From the entries below, write out exactly the lines between the line holding "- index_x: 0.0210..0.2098" and the line holding "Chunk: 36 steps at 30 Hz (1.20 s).", inclusive, excluding any pictures.

┏━━

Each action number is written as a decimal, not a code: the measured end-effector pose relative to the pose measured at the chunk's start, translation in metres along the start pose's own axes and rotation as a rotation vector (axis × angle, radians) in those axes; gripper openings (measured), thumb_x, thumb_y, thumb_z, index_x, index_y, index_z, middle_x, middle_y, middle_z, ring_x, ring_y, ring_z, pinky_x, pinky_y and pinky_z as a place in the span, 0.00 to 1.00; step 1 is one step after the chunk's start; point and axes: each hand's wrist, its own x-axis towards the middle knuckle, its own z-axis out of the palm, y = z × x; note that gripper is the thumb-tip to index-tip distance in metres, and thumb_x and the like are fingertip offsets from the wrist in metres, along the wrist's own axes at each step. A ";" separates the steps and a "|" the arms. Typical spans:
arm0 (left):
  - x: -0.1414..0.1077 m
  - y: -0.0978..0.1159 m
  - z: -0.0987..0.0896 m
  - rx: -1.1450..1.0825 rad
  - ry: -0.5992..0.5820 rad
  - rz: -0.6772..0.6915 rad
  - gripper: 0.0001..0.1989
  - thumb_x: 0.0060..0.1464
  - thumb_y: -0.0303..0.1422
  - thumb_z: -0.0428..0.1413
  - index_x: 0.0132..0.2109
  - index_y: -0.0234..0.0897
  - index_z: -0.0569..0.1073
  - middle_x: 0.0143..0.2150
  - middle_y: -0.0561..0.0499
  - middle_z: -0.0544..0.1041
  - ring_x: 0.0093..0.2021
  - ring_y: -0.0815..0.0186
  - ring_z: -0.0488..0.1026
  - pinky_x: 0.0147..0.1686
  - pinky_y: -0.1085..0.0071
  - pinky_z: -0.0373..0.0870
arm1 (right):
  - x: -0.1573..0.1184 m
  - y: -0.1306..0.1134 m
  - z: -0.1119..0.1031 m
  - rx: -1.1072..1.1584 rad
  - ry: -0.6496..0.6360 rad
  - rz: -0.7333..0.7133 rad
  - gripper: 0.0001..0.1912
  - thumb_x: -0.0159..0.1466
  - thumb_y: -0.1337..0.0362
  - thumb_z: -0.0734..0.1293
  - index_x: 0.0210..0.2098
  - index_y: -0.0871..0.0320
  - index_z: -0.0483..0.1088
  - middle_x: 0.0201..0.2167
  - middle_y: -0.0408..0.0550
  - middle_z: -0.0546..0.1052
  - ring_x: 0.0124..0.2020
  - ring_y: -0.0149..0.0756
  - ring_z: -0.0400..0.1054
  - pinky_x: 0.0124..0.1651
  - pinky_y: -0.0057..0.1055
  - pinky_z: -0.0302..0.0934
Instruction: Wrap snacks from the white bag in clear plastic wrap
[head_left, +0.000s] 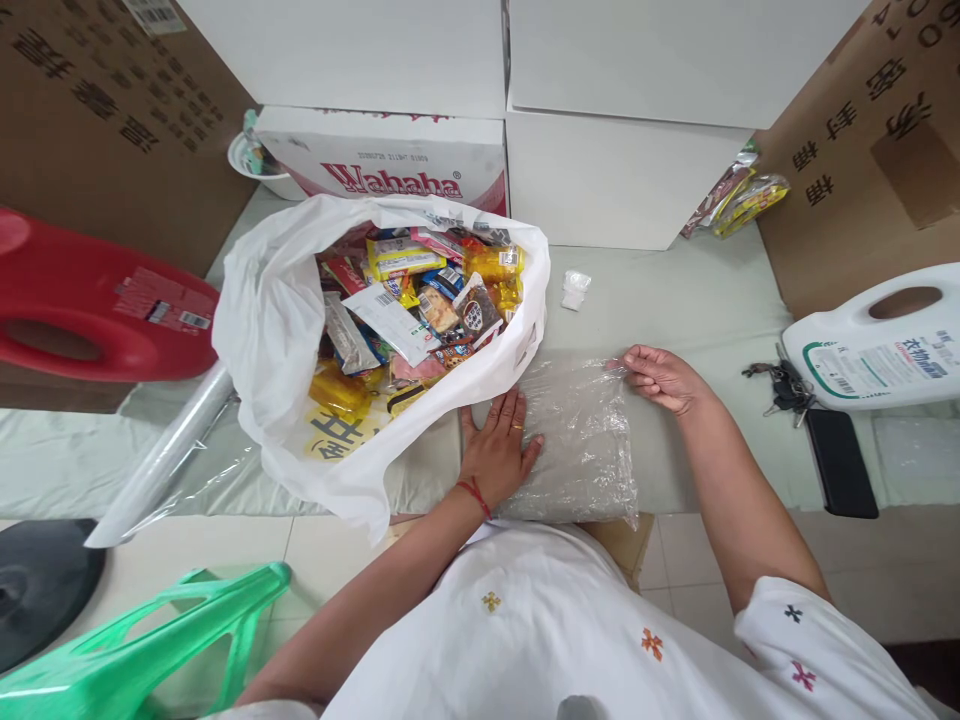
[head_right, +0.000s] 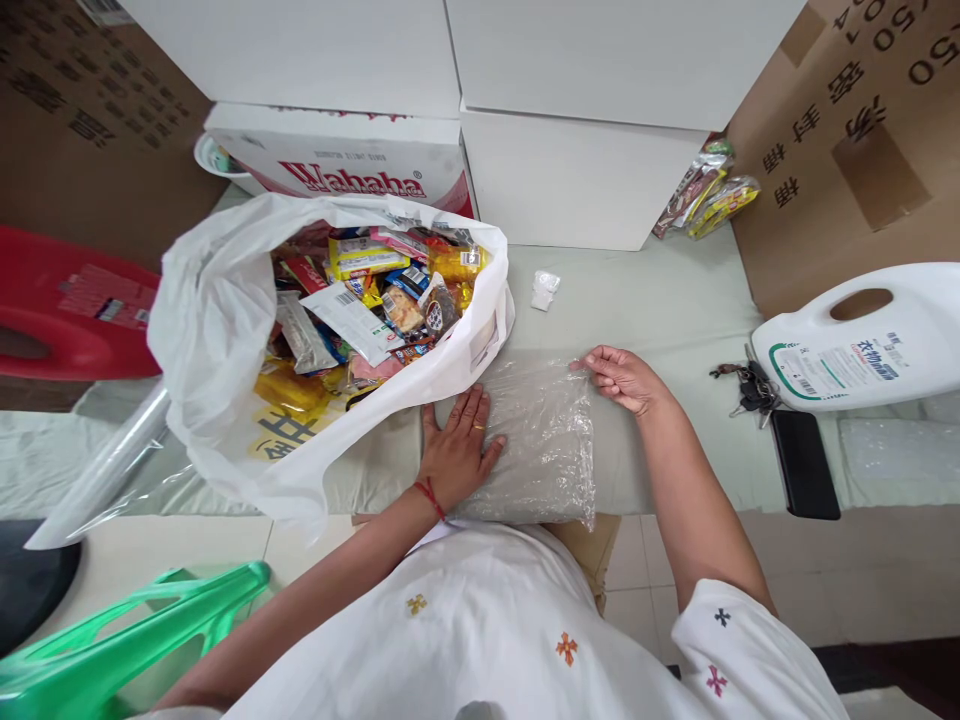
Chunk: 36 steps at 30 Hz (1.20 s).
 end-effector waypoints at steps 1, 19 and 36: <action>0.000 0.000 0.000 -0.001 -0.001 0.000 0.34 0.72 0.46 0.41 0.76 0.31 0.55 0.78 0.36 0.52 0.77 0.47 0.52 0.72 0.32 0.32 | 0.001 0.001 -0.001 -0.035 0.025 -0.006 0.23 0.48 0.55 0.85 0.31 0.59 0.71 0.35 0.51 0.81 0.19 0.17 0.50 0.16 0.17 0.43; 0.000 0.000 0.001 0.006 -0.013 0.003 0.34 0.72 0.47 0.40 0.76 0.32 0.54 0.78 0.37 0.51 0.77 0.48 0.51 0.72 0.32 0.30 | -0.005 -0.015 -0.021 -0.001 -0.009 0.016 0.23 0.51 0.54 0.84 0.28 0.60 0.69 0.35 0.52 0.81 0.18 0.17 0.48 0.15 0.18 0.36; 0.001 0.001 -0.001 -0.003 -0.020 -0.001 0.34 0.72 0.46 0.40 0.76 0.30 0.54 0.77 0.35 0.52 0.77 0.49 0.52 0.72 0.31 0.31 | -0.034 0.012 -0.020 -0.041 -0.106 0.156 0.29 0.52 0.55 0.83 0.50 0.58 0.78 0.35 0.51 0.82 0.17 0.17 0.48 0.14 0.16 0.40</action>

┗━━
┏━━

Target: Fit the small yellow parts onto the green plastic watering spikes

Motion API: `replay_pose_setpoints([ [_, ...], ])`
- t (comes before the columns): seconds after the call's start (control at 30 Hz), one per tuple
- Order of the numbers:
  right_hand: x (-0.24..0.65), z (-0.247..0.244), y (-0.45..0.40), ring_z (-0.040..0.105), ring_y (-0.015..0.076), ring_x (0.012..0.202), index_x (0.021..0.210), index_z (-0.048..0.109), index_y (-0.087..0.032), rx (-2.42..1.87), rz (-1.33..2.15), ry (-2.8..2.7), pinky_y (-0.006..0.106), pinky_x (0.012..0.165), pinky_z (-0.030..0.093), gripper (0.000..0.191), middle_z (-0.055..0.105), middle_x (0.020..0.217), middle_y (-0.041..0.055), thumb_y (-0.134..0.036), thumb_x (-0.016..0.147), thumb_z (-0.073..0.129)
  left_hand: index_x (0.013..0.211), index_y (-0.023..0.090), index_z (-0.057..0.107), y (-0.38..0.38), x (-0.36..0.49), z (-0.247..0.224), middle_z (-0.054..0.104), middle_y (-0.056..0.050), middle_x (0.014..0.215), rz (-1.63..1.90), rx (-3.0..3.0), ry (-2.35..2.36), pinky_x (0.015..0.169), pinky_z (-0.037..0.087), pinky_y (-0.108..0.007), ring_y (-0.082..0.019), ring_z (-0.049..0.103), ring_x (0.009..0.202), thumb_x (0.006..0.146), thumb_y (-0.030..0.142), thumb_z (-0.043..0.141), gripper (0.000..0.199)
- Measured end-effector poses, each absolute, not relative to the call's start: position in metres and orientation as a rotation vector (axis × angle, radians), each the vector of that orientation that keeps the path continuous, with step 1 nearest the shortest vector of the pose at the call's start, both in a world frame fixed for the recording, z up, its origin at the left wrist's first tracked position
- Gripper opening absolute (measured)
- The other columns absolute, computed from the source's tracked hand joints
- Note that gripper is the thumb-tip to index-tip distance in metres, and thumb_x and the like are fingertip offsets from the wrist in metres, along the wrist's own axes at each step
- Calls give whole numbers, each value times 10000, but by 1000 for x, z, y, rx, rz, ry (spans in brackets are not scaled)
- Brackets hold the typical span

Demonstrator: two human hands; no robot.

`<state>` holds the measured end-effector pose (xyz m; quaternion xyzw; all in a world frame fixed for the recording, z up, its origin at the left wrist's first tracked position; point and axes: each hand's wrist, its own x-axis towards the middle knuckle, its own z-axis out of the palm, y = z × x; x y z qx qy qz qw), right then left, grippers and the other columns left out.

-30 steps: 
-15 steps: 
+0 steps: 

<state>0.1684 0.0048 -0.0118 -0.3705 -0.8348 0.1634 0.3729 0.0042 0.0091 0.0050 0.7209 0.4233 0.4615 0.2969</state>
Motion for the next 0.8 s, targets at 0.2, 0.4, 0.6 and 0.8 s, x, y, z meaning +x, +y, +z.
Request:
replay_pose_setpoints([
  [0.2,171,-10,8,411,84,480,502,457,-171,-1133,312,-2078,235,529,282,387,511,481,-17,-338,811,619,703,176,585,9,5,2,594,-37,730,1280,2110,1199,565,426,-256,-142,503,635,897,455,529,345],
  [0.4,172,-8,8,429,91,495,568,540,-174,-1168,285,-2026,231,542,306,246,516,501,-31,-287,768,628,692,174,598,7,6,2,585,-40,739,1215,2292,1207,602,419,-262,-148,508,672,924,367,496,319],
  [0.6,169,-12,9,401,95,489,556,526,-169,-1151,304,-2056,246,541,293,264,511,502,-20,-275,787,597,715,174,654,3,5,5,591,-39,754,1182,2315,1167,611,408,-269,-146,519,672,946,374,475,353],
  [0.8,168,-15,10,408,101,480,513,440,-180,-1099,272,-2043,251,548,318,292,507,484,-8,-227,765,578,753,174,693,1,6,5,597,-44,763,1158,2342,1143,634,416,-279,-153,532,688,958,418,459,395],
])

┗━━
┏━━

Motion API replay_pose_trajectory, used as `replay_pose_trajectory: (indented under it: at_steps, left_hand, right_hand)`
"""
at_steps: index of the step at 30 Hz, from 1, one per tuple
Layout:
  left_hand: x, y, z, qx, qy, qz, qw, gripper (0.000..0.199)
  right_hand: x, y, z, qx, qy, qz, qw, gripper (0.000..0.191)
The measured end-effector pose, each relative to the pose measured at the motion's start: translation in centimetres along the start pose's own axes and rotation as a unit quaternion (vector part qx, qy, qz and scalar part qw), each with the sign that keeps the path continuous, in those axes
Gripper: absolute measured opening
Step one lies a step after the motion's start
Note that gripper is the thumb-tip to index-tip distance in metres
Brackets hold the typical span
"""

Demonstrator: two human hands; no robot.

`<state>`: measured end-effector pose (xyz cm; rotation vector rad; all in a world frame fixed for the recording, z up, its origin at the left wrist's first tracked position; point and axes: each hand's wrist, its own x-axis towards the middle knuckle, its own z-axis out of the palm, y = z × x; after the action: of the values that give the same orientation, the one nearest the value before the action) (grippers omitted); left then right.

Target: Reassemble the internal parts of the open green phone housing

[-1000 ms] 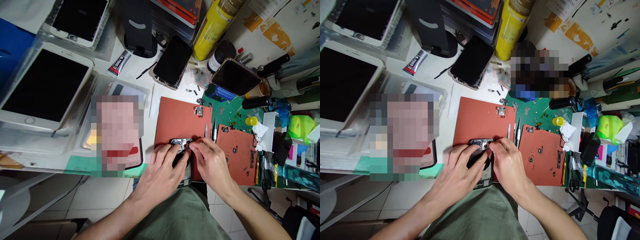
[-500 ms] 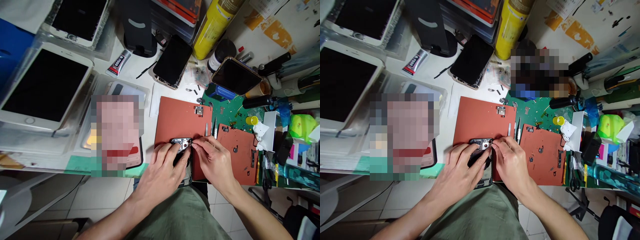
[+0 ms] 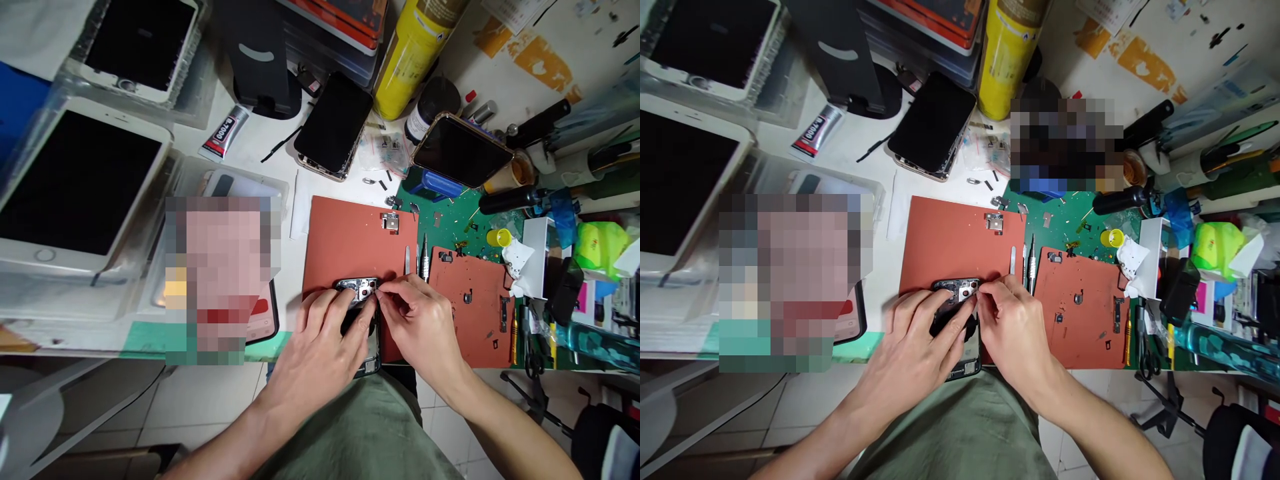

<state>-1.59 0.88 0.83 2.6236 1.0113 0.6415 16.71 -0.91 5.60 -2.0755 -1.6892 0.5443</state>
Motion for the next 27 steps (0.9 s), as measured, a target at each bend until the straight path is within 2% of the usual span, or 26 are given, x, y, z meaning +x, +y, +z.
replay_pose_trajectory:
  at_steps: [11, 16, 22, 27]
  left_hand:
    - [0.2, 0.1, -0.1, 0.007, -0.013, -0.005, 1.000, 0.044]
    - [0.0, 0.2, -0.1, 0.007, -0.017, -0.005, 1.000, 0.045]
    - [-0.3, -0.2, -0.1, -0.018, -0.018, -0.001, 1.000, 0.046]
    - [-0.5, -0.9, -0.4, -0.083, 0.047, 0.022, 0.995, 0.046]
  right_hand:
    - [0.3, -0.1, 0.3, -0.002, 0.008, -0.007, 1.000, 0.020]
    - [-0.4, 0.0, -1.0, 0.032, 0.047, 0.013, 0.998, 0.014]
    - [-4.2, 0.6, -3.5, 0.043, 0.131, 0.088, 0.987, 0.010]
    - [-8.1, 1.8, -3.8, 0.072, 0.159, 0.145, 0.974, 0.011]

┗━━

* Output
  - index_x: 0.0210..0.2098
  - index_y: -0.0871..0.0320
  - index_z: -0.0483..0.1088
  - middle_x: 0.0201..0.2167
  - middle_y: -0.0408..0.0550
  - middle_z: -0.0546..0.1052
  - ring_x: 0.0124..0.2020
  - ring_y: -0.0149..0.0756
  - ring_z: -0.0400..0.1054
  - pinky_x: 0.0124..0.1651
  - pinky_y: -0.0057..0.1055
  - pinky_z: -0.0302..0.0934
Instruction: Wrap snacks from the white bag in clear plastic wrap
[head_left, +0.000s] 
[head_right, +0.000s] 
Chunk: 36 steps at 30 Hz (1.20 s).

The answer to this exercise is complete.